**Goal of the exercise:**
Wherever the string "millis" shows up in the material below, copy that line.

[[ Data open ]]

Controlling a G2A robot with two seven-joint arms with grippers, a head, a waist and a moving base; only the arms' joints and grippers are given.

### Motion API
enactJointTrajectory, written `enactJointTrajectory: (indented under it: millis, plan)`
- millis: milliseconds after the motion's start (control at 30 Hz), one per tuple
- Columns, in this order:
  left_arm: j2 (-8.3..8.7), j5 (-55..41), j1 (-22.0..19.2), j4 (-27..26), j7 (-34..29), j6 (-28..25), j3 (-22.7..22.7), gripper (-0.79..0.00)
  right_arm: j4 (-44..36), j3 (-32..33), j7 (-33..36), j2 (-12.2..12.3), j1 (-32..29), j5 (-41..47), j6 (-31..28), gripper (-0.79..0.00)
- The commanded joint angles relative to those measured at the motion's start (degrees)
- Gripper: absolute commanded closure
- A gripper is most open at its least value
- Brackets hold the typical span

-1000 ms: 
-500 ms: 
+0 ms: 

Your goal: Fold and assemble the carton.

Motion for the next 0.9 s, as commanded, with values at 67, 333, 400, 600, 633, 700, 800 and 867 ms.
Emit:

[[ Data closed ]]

**Written reply:**
enactJointTrajectory, written `enactJointTrajectory: (indented under it: millis, plan)`
- millis: milliseconds after the motion's start (control at 30 Hz), one per tuple

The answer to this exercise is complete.